The settlement agreement was approved May 30 by a New York federal court judge and releases XL and Dewey's excess insurers from "any and all liability" based on, among other things, wrongful acts, court records say.
The law firm had a management liability and company reimbursement policy from XL with a $25 million aggregate limit of liability, inclusive of defense expenses, records say. The policy was in force when the firm filed for bankruptcy last year.
Dewey & LeBoeuf was known for representing some of the nation's largest insurance companies. At its height, Dewey & LeBoeuf employed more than 1,000 lawyers in 26 offices around the world. After the firm went bankrupt, its creditors claimed they are owed hundreds of millions of dollars, with one of the largest being the Pension Benefit Guaranty Corp.
As part of the settlement agreement the firm's former chairman, Steven H. Davis, will pay $511,145 to cover non-covered claims against him, records say. Prior to its bankruptcy filing, the firm removed Davis from his role as chairman amid a Manhattan district attorney criminal probe into his alleged financial improprieties. Davis denies any wrongdoing in the matter, records say.
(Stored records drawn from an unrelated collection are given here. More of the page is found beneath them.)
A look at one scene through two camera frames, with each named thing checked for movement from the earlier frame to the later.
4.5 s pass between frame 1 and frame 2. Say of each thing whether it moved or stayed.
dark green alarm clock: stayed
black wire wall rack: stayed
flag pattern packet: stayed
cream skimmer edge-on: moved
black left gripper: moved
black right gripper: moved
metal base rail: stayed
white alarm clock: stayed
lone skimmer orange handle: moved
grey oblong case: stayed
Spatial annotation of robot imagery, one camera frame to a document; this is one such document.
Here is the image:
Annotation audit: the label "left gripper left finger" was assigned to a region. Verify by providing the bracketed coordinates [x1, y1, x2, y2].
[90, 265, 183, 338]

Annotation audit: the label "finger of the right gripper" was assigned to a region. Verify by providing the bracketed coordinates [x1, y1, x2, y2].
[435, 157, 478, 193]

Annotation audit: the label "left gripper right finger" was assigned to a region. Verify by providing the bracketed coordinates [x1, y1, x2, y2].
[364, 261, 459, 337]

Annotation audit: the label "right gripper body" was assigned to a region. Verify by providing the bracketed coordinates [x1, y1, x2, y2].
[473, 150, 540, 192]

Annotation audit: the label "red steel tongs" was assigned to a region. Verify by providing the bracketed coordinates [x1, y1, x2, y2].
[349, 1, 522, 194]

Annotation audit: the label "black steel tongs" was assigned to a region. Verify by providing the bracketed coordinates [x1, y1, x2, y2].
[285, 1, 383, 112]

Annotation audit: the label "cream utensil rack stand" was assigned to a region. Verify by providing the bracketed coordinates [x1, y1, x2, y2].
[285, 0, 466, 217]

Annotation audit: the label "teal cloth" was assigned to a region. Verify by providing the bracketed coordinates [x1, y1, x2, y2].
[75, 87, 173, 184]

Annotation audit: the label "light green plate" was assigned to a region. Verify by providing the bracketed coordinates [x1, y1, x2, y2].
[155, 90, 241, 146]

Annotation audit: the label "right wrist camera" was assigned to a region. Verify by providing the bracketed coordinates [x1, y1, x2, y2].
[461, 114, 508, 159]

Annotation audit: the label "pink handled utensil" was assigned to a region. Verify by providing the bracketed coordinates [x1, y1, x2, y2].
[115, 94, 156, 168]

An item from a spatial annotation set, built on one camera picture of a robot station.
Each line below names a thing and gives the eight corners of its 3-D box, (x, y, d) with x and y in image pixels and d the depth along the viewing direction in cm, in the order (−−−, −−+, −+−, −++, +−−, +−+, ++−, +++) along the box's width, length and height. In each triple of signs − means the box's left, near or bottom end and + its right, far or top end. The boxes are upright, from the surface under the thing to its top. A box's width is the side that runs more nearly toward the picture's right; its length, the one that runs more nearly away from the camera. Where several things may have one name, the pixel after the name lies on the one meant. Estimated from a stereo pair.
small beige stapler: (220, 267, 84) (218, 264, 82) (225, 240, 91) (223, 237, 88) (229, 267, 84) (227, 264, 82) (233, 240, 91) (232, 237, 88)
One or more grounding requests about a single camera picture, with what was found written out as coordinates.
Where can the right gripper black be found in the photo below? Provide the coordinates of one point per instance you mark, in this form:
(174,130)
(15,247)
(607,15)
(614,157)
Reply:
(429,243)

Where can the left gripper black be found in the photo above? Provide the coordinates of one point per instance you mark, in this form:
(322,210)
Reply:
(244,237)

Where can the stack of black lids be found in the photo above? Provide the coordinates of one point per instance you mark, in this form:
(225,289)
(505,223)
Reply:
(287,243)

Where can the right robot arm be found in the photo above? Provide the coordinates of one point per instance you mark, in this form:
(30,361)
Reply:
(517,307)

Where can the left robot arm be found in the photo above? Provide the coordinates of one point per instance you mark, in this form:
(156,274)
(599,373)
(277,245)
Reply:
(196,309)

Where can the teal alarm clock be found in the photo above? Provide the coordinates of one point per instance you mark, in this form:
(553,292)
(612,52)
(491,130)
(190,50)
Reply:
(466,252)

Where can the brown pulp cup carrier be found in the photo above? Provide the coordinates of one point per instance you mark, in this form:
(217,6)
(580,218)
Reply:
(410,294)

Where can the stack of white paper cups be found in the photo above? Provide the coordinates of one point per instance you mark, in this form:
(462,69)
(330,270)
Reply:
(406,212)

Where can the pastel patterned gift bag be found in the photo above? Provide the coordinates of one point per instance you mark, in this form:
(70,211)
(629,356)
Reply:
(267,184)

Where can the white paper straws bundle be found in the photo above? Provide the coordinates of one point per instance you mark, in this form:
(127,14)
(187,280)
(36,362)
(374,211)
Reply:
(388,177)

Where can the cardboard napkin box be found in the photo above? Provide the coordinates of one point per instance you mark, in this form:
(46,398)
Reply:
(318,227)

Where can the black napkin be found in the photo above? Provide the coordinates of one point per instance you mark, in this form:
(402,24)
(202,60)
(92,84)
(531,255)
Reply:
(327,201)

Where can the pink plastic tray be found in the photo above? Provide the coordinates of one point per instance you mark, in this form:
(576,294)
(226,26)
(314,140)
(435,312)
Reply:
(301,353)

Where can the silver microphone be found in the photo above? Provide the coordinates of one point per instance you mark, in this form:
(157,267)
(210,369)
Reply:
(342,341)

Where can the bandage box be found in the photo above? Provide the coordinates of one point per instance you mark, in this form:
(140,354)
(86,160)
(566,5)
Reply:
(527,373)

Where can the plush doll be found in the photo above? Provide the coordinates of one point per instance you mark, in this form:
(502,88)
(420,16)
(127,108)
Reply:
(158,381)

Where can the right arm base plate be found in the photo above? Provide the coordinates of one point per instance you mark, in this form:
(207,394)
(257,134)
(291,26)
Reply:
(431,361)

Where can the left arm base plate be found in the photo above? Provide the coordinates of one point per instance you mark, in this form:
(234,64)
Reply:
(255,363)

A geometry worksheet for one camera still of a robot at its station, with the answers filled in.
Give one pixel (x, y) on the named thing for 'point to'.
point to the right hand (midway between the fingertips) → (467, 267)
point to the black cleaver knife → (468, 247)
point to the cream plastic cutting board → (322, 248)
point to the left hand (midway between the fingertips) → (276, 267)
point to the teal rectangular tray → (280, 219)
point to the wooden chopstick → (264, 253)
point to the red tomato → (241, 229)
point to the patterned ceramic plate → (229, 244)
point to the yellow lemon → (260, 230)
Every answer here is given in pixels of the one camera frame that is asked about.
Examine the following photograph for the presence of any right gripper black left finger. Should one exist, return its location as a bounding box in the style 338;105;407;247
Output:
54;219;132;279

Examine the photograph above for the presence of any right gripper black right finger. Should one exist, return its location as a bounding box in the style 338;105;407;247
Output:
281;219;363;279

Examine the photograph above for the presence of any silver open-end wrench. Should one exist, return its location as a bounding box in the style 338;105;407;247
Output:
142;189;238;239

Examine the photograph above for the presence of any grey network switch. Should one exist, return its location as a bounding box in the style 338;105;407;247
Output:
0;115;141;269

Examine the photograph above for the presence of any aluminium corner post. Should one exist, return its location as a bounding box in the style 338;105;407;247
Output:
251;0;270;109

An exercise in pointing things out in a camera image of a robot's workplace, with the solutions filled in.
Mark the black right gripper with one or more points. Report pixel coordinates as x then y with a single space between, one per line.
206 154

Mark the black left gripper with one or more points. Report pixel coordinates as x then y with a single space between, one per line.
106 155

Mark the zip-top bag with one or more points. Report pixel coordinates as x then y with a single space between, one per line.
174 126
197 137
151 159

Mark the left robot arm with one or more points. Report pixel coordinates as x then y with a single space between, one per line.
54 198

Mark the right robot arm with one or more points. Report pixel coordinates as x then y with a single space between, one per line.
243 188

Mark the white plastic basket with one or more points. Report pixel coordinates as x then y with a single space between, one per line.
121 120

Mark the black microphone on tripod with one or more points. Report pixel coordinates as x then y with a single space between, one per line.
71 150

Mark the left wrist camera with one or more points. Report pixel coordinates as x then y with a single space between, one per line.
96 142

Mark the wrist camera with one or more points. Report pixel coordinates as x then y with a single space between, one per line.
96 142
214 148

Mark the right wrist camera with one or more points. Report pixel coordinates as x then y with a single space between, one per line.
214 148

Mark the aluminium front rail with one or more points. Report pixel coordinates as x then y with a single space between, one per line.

The trustee handling the firm's liquidation is settling with Davis and XL to avoid the expense and uncertainty of litigation, records say, which would entail millions of pages of documents, and more than 100 depositions. The policy limits of the XL policy would quickly erode with prolonged litigation, records say. An XL spokeswoman said the company had no comments beyond the settlement agreement.
XL Specialty's business stems primarily from aerospace, marine, surety and professional liability divisions, according to BestLink, A.M. Best Co.'s online financial system. The company in 2012 had direct written premiums of $1.1 billion, with net written premiums of $77.6 million. It has a five-year average combined ratio of 104.1. The company currently has a Best's Financial Strength Rating of A (Excellent).